Arkansas D:ea:th Row Inmate Pleads for First Execution Since 2017

Arkansas Inmate Pleads for Execution as Legal Challenges Halt Controversial Method

Scotty Gardner, a 60-year-old inmate on Arkansas’s death row, is publicly requesting to be executed, describing his prison cell as a “cave” plagued with mold, poor plumbing, and insects. Gardner, who was convicted in 2018 for murder and theft, previously served time for attempted murder and shooting his ex-wife while she was pregnant.

Gardner expressed a desire for any form of execution, including firing squad or electric chair, and has urged authorities to set a date for his death.

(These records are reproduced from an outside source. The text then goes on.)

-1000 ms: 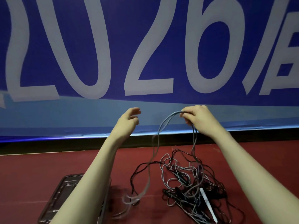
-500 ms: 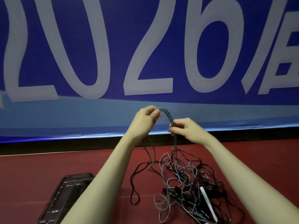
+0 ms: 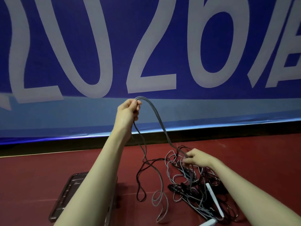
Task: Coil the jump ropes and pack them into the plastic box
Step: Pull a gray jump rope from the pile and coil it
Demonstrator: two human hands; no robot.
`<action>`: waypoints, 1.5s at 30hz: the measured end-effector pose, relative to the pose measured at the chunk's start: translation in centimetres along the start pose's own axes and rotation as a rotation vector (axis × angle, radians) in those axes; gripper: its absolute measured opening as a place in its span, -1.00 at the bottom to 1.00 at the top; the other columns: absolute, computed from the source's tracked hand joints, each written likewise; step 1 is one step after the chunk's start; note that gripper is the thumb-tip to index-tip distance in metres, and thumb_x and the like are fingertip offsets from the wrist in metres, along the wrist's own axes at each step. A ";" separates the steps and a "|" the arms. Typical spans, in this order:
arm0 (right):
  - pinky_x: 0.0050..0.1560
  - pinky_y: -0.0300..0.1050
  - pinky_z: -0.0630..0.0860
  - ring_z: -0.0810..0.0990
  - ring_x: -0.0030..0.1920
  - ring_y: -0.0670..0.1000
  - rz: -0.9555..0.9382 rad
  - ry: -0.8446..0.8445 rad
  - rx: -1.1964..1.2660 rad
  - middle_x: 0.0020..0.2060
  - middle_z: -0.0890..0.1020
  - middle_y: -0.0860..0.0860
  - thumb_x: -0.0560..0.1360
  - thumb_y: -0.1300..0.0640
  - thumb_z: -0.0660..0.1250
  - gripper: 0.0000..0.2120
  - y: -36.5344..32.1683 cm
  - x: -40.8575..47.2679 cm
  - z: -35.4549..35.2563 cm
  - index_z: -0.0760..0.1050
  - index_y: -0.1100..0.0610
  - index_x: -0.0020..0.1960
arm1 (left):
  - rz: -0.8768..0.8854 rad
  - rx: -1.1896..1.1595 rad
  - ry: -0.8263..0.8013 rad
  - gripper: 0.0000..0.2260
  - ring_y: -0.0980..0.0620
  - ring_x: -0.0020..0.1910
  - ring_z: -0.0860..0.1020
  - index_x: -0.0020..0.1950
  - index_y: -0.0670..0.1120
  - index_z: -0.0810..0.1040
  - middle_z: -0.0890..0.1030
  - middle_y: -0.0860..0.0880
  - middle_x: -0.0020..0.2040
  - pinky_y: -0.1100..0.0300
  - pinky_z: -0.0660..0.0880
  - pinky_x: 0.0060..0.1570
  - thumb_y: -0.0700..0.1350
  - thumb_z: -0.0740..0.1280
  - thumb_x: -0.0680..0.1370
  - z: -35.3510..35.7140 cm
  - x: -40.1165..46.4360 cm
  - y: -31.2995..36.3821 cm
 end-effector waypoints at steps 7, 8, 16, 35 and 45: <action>-0.27 -0.36 0.42 0.61 -0.37 -0.03 -0.120 0.315 0.142 -0.47 0.58 0.00 0.60 0.21 0.27 -0.72 -4.0 -0.7 -4.4 0.49 0.14 -0.29 | -0.105 0.358 0.058 -0.76 0.08 -0.32 0.38 -0.16 -0.05 0.54 0.46 0.02 -0.31 0.27 0.31 -0.30 -0.20 0.16 0.64 -1.4 0.1 -4.3; -0.29 -0.34 0.43 0.57 -0.41 -0.05 -0.150 0.374 0.139 -0.49 0.54 0.00 0.60 0.21 0.26 -0.71 -5.1 -0.9 -5.4 0.46 0.14 -0.30 | -0.128 0.404 0.057 -0.76 0.05 -0.27 0.42 -0.17 -0.04 0.54 0.49 0.01 -0.31 0.25 0.33 -0.26 -0.20 0.17 0.63 -1.9 0.3 -5.1; -0.39 -0.21 0.24 0.27 -0.50 -0.17 -0.377 0.570 0.078 -0.43 0.41 -0.07 0.61 0.10 0.23 -0.73 -13.6 -6.0 -11.2 0.48 0.16 -0.23 | -0.180 0.551 -0.108 -0.60 0.11 -0.07 0.53 0.27 -0.05 0.51 0.55 0.04 0.24 0.37 0.40 -0.19 -0.37 0.09 0.56 -1.9 -0.7 -5.3; -0.38 -0.19 0.25 0.27 -0.48 -0.16 -0.463 0.444 0.070 -0.47 0.37 -0.13 0.62 0.05 0.21 -0.75 -14.8 -6.6 -9.2 0.49 0.11 -0.19 | -0.038 0.391 -0.398 -0.69 0.16 0.12 0.53 0.32 -0.02 0.44 0.58 0.04 0.12 0.28 0.39 0.11 -0.06 0.32 0.59 3.9 -2.8 -2.3; -0.34 -0.20 0.33 0.38 -0.43 -0.08 -0.346 0.294 0.034 -0.45 0.43 -0.03 0.54 0.06 0.36 -0.79 -11.5 -3.7 -6.9 0.51 0.15 -0.20 | -0.070 0.007 -0.269 -0.75 0.14 -0.45 0.27 -0.23 -0.10 0.43 0.37 0.06 -0.40 0.31 0.29 -0.34 -0.16 0.17 0.65 3.3 -1.7 0.1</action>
Point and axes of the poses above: each hand's wrist, its own x-axis towards the middle knuckle, its own z-axis out of the palm, y = z × x, the point moved 1 cm from there along x, towards the middle knuckle
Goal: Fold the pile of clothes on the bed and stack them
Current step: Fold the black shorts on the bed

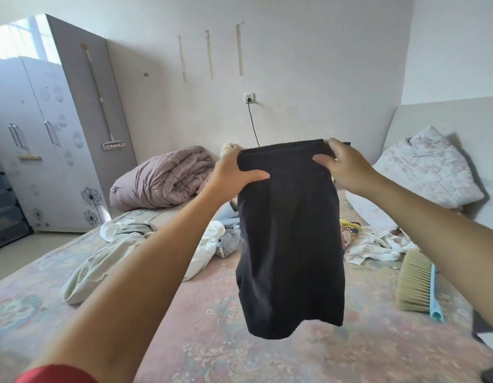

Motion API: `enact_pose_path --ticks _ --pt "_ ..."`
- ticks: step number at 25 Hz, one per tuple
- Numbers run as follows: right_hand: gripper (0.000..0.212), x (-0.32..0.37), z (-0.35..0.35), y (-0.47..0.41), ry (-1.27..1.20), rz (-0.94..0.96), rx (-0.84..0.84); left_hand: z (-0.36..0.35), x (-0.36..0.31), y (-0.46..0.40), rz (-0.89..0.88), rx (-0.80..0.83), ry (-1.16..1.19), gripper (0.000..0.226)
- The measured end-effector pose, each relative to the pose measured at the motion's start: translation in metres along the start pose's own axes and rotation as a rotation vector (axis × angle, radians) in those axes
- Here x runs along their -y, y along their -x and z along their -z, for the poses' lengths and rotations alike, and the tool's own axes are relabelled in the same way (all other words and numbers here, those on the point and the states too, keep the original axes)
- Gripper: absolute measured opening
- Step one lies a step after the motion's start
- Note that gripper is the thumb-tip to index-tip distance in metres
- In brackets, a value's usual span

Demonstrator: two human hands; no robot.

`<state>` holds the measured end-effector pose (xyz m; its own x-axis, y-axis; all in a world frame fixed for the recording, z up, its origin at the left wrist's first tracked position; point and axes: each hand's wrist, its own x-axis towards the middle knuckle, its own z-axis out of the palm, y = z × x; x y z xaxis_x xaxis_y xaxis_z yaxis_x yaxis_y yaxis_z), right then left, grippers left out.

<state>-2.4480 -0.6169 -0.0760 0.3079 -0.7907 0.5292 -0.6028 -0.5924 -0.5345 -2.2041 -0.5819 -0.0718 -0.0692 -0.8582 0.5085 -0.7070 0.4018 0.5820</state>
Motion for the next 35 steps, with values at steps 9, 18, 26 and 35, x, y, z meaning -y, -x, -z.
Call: enact_pose_path --ticks 9,18,26,35 --pt "0.01 -0.023 -0.025 -0.01 0.016 -0.042 0.087 -0.01 0.028 -0.017 0.067 0.068 -0.112 0.049" --pt "0.043 -0.088 -0.107 -0.081 0.026 -0.065 0.231 -0.056 0.126 -0.08 0.124 0.037 -0.094 0.034" --pt "0.036 -0.105 -0.117 -0.159 0.603 0.434 -0.156 -0.047 0.156 -0.156 -0.134 -0.17 -0.306 0.036" --pt "0.02 -0.221 -0.228 0.032 0.918 0.722 0.127 -0.222 0.232 0.065 -0.22 0.298 -0.465 0.041"
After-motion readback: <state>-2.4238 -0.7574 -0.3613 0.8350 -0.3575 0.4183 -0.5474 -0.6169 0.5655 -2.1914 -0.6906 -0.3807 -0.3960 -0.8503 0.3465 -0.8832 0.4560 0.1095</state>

His pleas come amidst legal obstacles posed by other inmates opposing Arkansas’s recent adoption of nitrogen hypoxia as a method of execution.

Headshot of a bald man with a long white goatee
Scotty Gardner, 60, has been requesting execution for years. Arkansas Department of Corrections

In 2025, Arkansas authorized nitrogen hypoxia—suffocation with pure nitrogen gas—as an alternative execution method, a largely untested process also used in select countries outside the US. Its implementation remains unclear, and no executions have taken place in Arkansas since 2017, when a series of lethal injections was carried out over a frantic 11-day span.

While Arkansas seeks to diversify its execution protocols, a lawsuit filed by ten inmates challenges the legality of using nitrogen hypoxia. They argue that sentences specifically for lethal injection cannot be altered to impose this new, controversial method. Typically, nitrogen hypoxia is employed in countries with limited access to traditional lethal injection drugs, and its use in the US is still experimental.

Illustration of a prison death chamber
Arkansas approved nitrogen hypoxia as a method of execution in early 2025. AlienCat – stock.adobe.com

Though legally authorized, the medical and procedural details of administering nitrogen hypoxia in Arkansas remain uncertain. The state last carried out an execution in 2017, with multiple plans halted or botched, leading to many inmates dying in limbo within their cells, often of natural causes.

Notably, Bruce Ward, Arkansas’s longest-serving death row inmate, died of natural causes in April at age 68 after spending 35 years awaiting execution. Other inmates, such as Latavious Johnson, have also died while on death row, highlighting the ongoing delays and legal complexities surrounding capital punishment in the state.